■ DATA SECTION ■
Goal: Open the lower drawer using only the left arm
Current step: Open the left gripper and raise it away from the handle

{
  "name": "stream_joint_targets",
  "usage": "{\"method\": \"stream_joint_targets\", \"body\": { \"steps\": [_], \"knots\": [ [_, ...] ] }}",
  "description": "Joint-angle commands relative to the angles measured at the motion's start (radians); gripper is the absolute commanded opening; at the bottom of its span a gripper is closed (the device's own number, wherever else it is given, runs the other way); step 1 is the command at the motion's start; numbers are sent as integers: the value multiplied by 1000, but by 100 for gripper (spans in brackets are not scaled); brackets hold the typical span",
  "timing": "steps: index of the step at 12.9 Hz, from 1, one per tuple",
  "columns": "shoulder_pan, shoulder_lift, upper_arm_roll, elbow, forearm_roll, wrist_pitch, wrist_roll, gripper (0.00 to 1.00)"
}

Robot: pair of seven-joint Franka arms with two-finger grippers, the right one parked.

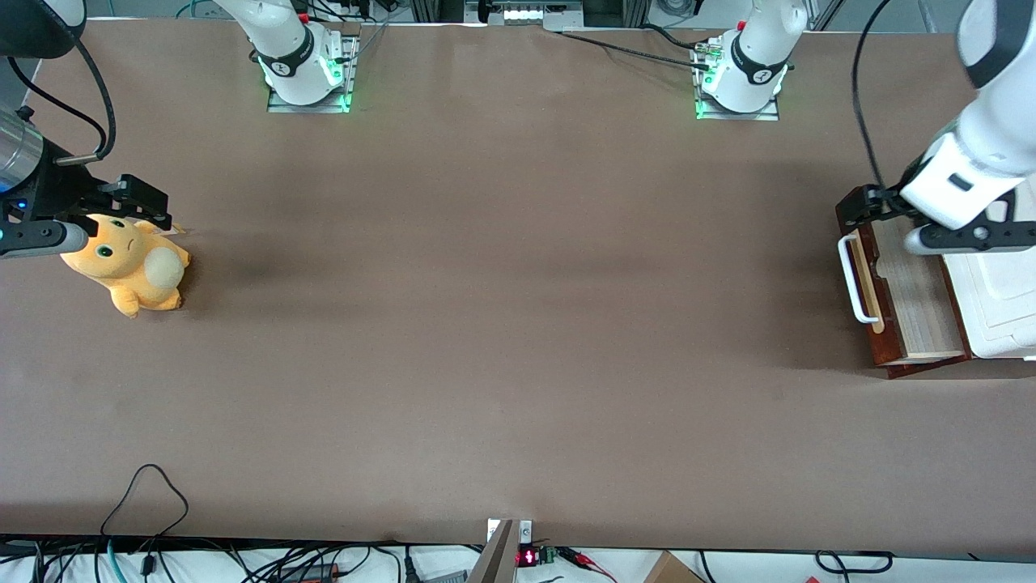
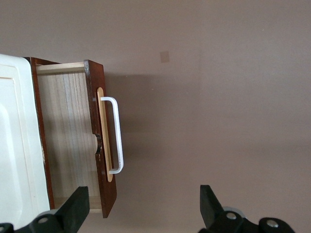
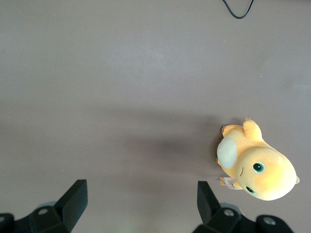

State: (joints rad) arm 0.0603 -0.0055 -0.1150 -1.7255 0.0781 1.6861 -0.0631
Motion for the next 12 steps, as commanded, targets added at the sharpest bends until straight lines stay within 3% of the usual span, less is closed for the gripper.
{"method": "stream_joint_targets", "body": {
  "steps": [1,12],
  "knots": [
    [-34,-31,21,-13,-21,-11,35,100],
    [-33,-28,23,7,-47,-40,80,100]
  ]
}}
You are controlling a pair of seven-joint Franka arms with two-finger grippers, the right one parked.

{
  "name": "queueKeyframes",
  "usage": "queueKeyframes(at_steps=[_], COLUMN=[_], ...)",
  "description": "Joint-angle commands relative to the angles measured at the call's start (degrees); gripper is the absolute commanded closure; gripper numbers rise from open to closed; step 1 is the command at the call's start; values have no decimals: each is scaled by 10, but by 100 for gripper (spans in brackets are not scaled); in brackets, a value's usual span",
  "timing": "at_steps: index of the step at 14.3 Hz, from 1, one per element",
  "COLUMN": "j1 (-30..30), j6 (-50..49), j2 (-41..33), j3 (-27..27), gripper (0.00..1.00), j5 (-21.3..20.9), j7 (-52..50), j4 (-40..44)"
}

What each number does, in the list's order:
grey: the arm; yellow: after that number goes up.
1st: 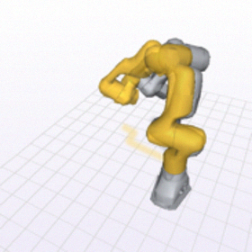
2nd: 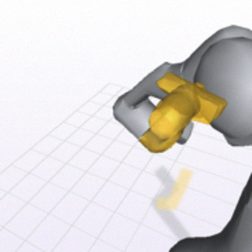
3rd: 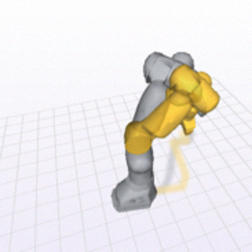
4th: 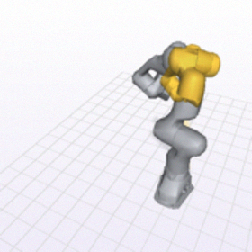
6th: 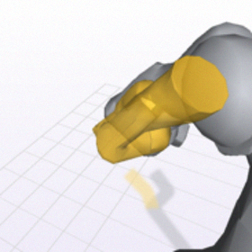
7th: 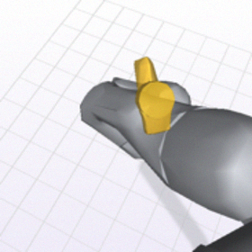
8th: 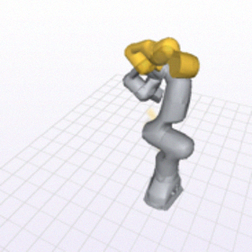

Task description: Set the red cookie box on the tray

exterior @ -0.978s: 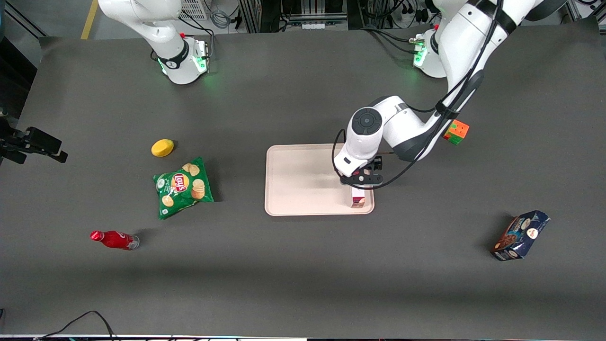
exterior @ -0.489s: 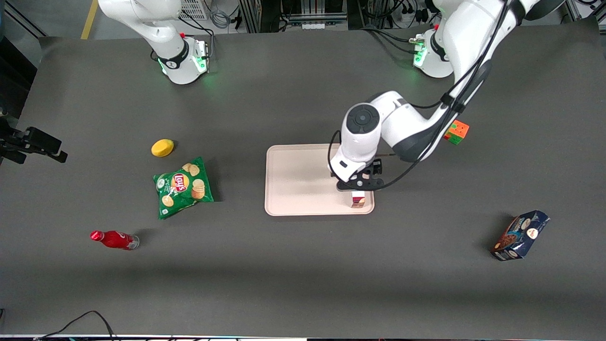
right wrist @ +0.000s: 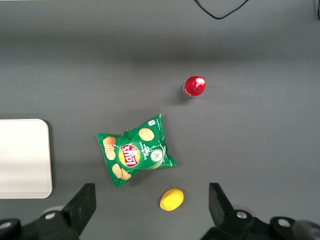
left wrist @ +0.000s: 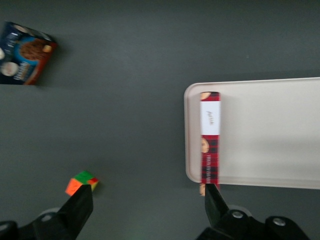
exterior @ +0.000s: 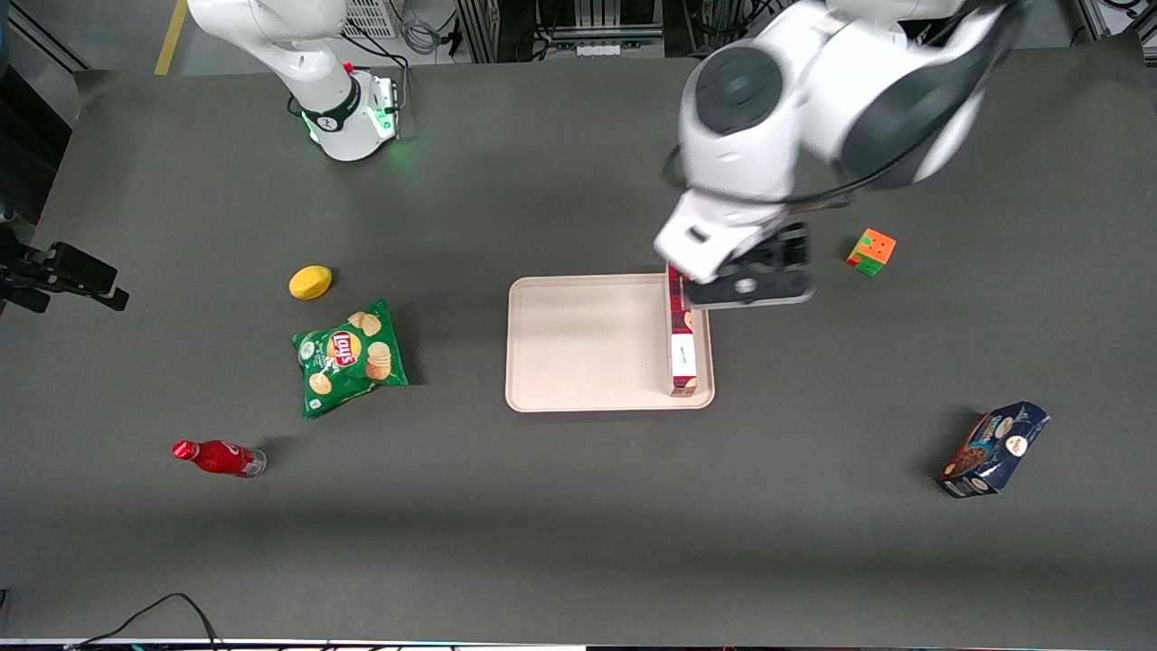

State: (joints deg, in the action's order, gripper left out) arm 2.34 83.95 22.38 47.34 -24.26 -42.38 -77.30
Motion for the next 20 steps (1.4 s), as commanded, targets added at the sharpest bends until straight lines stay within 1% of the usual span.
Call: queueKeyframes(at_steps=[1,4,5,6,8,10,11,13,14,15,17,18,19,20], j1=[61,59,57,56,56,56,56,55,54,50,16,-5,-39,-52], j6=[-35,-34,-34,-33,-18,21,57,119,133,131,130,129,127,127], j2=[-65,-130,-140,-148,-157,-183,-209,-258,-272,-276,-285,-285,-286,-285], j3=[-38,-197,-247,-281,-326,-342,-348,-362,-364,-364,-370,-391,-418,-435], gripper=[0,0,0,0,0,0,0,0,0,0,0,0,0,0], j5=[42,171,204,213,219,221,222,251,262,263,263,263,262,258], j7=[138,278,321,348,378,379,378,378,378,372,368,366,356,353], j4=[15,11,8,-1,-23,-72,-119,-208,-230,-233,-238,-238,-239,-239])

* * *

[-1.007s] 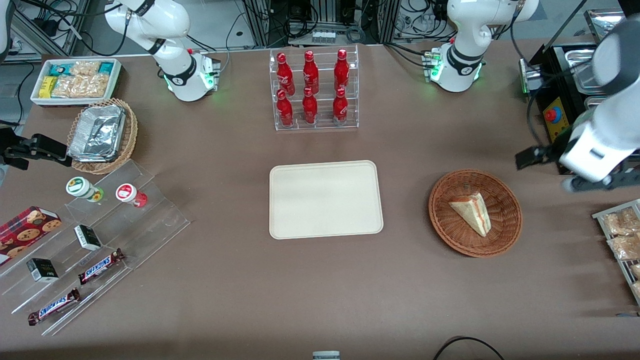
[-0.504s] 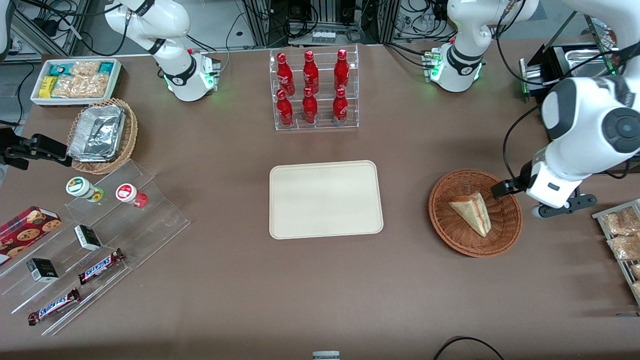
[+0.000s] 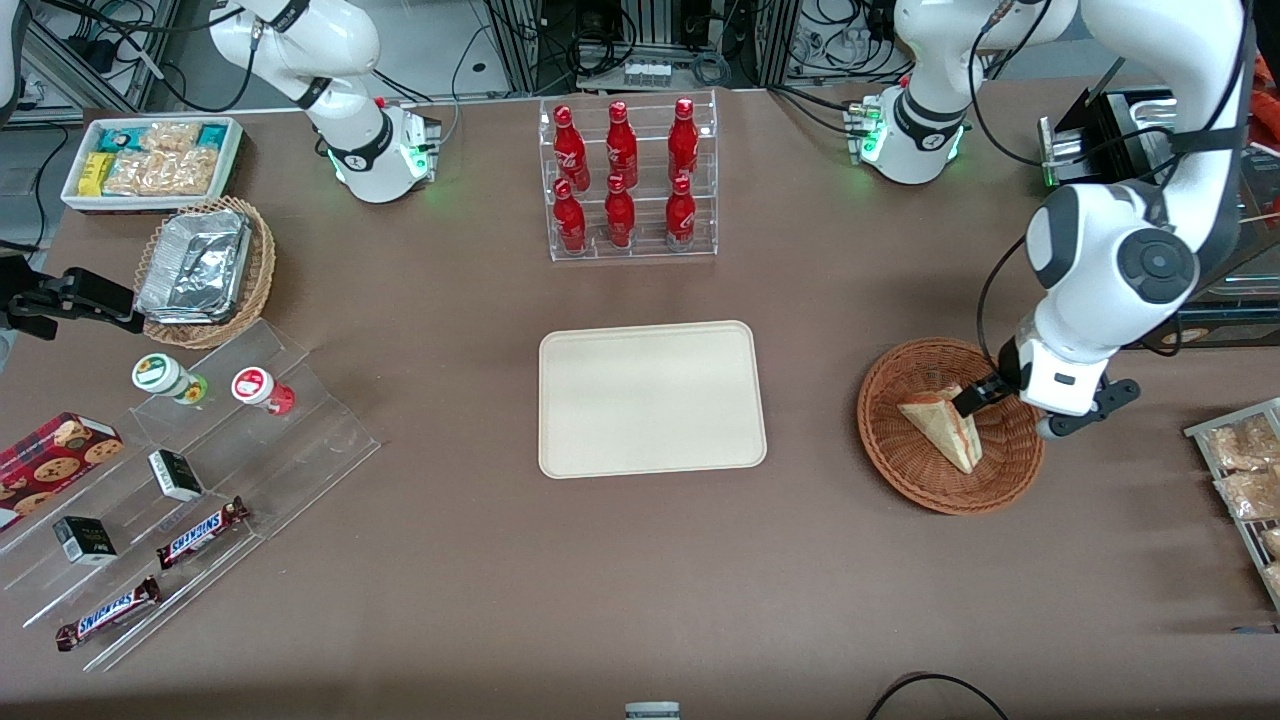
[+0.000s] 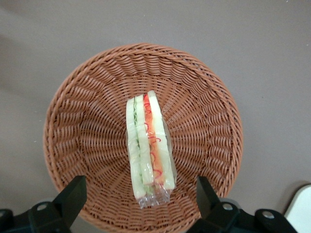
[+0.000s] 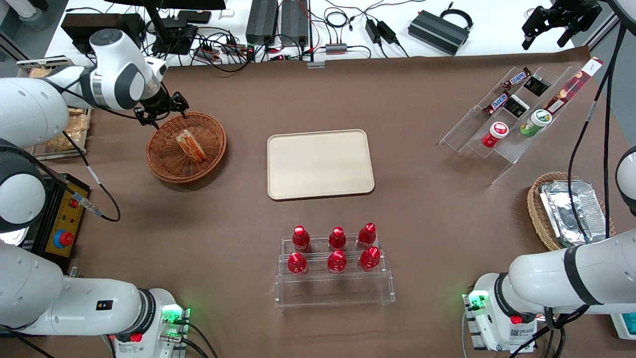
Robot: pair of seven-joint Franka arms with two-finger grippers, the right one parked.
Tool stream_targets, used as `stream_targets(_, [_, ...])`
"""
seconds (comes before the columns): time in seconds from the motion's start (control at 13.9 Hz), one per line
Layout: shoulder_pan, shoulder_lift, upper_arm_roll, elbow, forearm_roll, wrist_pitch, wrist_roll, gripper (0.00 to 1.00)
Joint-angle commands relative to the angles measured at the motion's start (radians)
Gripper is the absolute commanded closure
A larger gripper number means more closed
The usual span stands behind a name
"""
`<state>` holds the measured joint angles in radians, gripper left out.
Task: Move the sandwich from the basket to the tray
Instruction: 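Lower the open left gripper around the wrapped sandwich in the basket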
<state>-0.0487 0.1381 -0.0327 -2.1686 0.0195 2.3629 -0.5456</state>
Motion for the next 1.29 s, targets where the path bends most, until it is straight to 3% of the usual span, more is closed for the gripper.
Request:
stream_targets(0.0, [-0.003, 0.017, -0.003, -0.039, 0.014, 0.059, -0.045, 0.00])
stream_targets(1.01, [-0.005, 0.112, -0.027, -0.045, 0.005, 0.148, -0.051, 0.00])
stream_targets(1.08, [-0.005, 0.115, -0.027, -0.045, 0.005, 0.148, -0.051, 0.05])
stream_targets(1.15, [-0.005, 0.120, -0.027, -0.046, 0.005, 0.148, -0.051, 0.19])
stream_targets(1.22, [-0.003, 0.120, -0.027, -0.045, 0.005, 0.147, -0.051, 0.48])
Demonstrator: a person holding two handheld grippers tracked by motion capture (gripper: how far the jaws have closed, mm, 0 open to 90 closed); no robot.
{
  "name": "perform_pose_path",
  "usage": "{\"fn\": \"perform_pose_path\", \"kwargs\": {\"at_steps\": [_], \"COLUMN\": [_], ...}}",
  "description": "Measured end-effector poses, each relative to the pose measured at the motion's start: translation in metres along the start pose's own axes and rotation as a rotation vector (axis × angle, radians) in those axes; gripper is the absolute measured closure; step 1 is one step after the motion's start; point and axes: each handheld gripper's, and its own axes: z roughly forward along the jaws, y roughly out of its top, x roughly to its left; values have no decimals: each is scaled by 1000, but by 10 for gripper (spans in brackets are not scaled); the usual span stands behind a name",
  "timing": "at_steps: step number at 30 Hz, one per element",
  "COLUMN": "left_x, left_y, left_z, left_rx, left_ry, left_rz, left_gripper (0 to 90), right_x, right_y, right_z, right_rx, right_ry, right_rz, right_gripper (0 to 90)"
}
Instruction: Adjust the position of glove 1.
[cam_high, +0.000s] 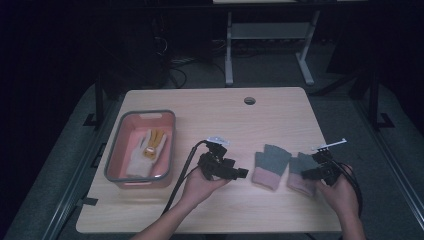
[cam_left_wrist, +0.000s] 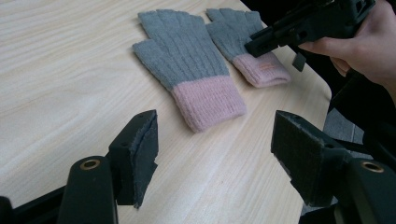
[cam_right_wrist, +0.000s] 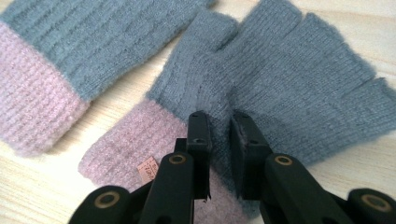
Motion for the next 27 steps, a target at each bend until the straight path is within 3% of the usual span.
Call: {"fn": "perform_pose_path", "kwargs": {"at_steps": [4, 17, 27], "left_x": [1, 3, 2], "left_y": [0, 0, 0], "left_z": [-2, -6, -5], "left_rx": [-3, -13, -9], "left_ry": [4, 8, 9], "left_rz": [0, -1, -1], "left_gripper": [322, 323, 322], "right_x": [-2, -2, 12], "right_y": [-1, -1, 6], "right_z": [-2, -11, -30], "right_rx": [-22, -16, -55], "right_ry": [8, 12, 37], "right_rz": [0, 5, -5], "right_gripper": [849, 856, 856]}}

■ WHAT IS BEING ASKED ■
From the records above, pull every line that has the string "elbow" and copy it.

■ RESPONSE BELOW ■
  "columns": "shoulder_pan, shoulder_lift, upper_arm_roll, elbow, forearm_roll, wrist_pitch, wrist_roll, gripper (0.00 to 1.00)"
Layout: shoulder_pan, shoulder_lift, upper_arm_roll, elbow, forearm_roll, wrist_pitch, wrist_roll, gripper (0.00 to 1.00)

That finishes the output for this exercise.